• **About this task**: When the line containing "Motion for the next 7" is found in the data below, copy it and each line after it through the line containing "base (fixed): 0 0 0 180", exactly and with no others.

• **Provided data**:
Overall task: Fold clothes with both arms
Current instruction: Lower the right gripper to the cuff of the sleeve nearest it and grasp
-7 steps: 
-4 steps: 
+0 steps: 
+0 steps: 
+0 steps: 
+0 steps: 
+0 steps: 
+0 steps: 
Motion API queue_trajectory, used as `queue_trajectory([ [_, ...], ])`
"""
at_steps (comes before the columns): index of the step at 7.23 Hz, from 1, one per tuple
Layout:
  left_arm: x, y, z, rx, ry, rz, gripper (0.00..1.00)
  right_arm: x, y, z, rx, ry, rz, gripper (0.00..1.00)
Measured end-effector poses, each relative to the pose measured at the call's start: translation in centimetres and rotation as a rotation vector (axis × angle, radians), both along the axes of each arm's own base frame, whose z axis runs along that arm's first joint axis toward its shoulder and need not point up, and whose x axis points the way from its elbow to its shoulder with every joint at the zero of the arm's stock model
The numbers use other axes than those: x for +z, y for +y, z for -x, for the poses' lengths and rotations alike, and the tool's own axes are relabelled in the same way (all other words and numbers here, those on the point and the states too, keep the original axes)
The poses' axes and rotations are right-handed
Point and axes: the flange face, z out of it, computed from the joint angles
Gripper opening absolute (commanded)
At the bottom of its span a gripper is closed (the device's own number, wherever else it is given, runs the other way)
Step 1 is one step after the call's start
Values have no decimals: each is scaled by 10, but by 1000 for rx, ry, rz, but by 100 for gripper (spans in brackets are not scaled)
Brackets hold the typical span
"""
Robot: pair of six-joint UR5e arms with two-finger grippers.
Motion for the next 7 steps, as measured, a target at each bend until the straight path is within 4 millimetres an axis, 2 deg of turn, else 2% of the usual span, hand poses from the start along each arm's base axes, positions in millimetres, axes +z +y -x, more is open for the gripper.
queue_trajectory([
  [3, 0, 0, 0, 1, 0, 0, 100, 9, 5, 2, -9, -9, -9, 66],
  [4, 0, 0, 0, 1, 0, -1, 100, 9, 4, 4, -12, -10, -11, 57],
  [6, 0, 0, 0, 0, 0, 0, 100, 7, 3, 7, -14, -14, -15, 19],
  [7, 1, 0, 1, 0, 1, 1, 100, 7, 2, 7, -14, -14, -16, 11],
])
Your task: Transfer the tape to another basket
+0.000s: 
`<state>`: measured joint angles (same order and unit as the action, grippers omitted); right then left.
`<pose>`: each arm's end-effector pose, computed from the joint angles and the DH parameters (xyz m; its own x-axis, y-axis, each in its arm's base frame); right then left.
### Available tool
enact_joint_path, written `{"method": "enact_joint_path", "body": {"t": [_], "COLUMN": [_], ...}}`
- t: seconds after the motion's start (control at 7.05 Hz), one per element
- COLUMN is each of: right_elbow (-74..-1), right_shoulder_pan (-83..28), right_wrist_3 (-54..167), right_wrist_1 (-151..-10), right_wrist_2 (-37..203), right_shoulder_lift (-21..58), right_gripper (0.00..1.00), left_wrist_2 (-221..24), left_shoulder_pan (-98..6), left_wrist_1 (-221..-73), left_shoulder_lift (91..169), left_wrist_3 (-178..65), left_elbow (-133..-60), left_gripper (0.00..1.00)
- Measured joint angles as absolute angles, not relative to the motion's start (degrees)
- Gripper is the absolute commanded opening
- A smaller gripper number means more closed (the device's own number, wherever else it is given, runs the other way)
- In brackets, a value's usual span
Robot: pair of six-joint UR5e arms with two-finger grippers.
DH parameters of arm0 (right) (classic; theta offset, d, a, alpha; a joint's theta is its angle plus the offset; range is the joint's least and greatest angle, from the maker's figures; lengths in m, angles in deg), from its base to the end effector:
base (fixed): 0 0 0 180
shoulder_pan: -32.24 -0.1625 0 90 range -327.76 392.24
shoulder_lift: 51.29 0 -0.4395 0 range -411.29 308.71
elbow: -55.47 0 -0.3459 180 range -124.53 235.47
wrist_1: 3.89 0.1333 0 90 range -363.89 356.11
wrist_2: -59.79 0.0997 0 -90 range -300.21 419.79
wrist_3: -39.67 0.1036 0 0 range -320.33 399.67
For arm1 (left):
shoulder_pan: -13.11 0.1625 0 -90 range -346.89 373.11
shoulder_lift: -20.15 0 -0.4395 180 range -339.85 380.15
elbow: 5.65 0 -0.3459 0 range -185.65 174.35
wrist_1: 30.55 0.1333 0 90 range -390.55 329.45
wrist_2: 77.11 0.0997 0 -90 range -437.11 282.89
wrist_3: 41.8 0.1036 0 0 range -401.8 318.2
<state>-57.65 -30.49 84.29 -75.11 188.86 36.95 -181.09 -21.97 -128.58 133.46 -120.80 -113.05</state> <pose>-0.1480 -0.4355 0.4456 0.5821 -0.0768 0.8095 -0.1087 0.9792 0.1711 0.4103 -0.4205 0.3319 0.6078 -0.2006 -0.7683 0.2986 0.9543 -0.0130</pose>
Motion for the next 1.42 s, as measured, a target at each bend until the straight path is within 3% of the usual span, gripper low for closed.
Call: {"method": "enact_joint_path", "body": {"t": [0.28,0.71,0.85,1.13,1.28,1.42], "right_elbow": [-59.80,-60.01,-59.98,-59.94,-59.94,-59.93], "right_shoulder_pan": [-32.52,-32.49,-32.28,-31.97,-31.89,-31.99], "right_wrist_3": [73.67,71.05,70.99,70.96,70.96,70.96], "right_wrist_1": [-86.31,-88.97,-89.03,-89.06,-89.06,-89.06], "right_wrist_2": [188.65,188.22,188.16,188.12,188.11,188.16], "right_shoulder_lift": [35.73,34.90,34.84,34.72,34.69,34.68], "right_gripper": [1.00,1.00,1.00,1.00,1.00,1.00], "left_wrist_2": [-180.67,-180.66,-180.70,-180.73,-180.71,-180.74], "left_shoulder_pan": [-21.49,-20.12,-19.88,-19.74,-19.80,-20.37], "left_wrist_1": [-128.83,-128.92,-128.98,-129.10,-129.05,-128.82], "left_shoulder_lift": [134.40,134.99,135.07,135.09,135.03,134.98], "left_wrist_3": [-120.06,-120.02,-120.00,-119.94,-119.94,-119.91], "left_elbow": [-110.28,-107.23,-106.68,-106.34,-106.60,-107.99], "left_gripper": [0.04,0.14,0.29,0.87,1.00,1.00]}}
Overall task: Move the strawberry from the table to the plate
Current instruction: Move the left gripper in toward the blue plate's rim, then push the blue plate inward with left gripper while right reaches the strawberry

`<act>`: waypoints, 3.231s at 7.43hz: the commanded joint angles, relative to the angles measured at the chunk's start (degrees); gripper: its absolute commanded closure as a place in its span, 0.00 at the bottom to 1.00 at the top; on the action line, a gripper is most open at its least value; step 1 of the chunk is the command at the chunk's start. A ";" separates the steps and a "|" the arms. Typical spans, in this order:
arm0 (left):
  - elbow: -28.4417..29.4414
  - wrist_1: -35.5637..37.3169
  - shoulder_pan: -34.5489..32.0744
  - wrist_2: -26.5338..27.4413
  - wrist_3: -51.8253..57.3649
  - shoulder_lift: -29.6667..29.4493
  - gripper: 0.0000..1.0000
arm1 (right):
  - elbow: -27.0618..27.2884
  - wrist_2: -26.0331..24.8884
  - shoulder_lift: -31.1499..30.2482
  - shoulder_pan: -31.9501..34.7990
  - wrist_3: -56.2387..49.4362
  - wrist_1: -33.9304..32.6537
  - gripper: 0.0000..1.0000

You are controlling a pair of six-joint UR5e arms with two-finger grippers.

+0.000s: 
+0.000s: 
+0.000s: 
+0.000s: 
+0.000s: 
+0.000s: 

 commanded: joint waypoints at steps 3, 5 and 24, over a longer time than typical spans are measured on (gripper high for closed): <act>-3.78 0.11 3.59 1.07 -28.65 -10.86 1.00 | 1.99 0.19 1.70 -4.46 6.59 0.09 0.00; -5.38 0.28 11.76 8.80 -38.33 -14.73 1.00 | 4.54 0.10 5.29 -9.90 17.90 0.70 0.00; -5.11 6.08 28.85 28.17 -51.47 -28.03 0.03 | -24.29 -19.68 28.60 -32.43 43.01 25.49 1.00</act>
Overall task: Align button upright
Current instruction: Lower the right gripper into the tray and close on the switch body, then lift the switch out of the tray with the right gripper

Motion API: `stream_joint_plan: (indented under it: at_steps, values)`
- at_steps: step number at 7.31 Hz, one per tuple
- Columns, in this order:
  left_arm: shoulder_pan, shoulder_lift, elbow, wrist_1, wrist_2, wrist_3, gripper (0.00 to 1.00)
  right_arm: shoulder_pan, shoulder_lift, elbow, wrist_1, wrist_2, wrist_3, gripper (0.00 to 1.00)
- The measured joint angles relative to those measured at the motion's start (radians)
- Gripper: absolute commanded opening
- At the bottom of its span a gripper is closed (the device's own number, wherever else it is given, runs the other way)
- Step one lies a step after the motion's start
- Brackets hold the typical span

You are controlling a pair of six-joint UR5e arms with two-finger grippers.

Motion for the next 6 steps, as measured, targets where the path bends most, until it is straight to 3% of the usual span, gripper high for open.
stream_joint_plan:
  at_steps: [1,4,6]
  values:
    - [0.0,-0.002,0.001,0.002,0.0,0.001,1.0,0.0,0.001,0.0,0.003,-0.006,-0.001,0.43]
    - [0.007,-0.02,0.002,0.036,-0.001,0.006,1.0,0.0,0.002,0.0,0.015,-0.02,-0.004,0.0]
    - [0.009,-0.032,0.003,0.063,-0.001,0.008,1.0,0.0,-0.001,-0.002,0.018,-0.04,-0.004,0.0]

• **Answer to this task**:
Motion for the next 7 steps, as measured, a target at each bend until the straight path is within 4 millimetres an axis, 2 deg of turn, else 2% of the usual span, hand poses from the start along each arm's base axes, positions in millimetres, axes +z +y -x, more is open for the gripper.
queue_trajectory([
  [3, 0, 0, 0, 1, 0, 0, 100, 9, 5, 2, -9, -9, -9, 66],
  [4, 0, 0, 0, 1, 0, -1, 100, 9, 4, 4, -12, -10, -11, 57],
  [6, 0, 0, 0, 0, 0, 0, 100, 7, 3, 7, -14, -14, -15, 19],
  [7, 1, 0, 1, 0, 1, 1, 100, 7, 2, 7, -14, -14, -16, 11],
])
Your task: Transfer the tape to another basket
+0.000s: 
`<state>`: measured joint angles (same order and unit as the action, grippers omitted); right then left.
`<pose>`: each arm's end-effector pose, computed from the joint angles and the DH parameters (xyz m; its own x-axis, y-axis, each in its arm's base frame); right then left.
### Available tool
enact_joint_path, written `{"method": "enact_joint_path", "body": {"t": [_], "COLUMN": [_], ...}}`
- t: seconds after the motion's start (control at 7.05 Hz), one per element
- COLUMN is each of: right_elbow (-74..-1), right_shoulder_pan (-83..28), right_wrist_3 (-54..167), right_wrist_1 (-151..-10), right_wrist_2 (-37..203), right_shoulder_lift (-21..58), right_gripper (0.00..1.00), left_wrist_2 (-221..24), left_shoulder_pan (-98..6), left_wrist_1 (-221..-73), left_shoulder_lift (91..169), left_wrist_3 (-178..65), left_elbow (-133..-60), left_gripper (0.00..1.00)
- Measured joint angles as absolute angles, not relative to the motion's start (degrees)
- Gripper is the absolute commanded opening
- A smaller gripper number means more closed (the device's own number, wherever else it is given, runs the other way)
- In brackets, a value's usual span
Robot: pair of six-joint UR5e arms with two-finger grippers.
DH parameters of arm0 (right) (classic; theta offset, d, a, alpha; a joint's theta is its angle plus the offset; range is the joint's least and greatest angle, from the maker's figures; lengths in m, angles in deg), from its base to the end effector:
base (fixed): 0 0 0 180

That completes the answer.